I didn’t say it would be just fine, but it would be a lot less threatening and offensive.
To remove the racial element for a second, if someone told me I was killing babies by being pro-choice, that would be a lot less shocking to me than someone sending me a picture of an aborted fetus with that message.
Bringing the racial element back in, KKK imagery is threatening all by itself to Black people, as puzzlegal said.
So to continue the analogy - “your policies make you a Nazi” to the Jewish politician may be distasteful, offensive, etc but not threatening - “your policies make you a Nazi” accompanied by pictures of Nazi guards or concentration camps WOULD be threatening?
I would say that an email saying those words is certainly less threatening than an email saying those words accompanied by picture of a Nazi killing Jewish prisoners, or a picture of Jews being led into a gas chamber, yes.
Do you not agree?
There’s an implied threat with images of Jews being murdered that isn’t there when you (just) accuse a Jewish person of being a murderer. “See what you’re doing? This could be you.”

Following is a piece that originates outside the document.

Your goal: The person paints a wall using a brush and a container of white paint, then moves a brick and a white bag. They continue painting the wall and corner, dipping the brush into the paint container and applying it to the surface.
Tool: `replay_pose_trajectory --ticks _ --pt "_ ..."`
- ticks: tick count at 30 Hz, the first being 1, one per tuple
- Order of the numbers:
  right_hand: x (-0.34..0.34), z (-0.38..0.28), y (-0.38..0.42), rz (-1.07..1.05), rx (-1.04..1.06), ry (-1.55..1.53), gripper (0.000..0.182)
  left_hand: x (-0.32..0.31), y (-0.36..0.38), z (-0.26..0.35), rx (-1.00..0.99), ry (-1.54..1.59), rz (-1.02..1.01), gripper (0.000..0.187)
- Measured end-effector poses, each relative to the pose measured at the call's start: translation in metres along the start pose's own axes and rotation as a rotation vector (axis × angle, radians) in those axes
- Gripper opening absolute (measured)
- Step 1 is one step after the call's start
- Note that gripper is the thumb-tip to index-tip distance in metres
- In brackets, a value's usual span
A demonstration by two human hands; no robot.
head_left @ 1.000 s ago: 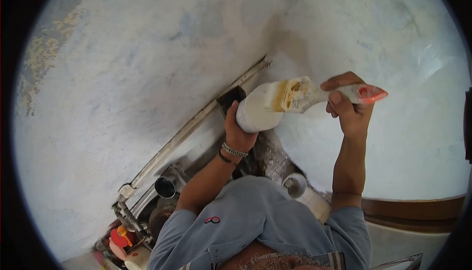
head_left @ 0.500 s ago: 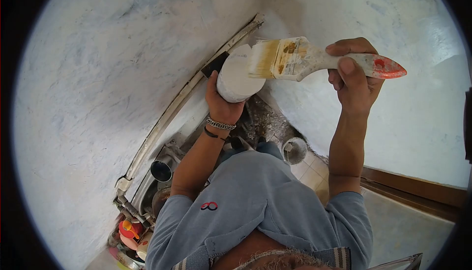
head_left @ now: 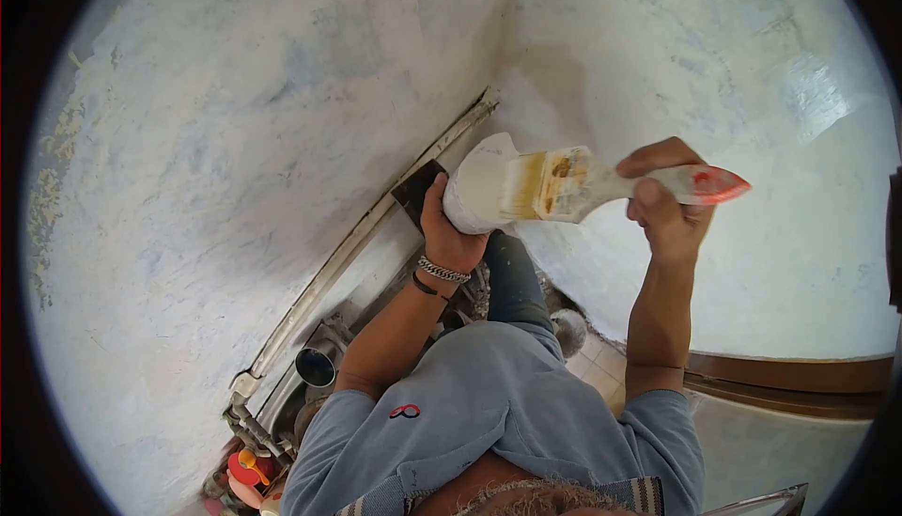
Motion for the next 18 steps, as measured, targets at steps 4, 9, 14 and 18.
replay_pose_trajectory --ticks 4,9,14,18 --pt "-0.014 0.011 -0.02 -0.115 -0.042 0.113 0.006 -0.008 0.0 -0.003 0.015 -0.02 -0.018 0.053" --pt "-0.026 0.027 -0.039 -0.2 0.022 0.22 0.005 -0.016 -0.007 -0.003 0.038 -0.041 -0.044 0.053" --pt "-0.007 0.021 -0.054 -0.152 -0.055 0.109 0.006 -0.029 -0.019 -0.002 0.03 -0.061 -0.07 0.055" --pt "0.015 -0.002 -0.073 -0.26 0.105 0.133 0.013 -0.055 -0.038 0.004 0.027 -0.081 -0.105 0.057"
Point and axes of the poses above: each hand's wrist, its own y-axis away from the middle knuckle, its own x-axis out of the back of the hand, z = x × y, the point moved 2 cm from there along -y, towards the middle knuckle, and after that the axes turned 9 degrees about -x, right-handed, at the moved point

I mean, this seems really obvious to me. If it isn’t obvious to you then I don’t think I’ll convince you. Coming up with various edge cases (how about this? how about that?) won’t be that productive or interesting to me.
I agree that the picture makes it worse. I just think that this is a difference of degree, not kind.
I think the implied threat that comes with a KKK symbol or a Jewish person being murdered makes it a difference in kind. But, that’s cool – reasonable people can disagree.
But we all know who the Nazis or KK are and what they did. The sentiment is the same whether the picture is or not - a photo is simply more explicit.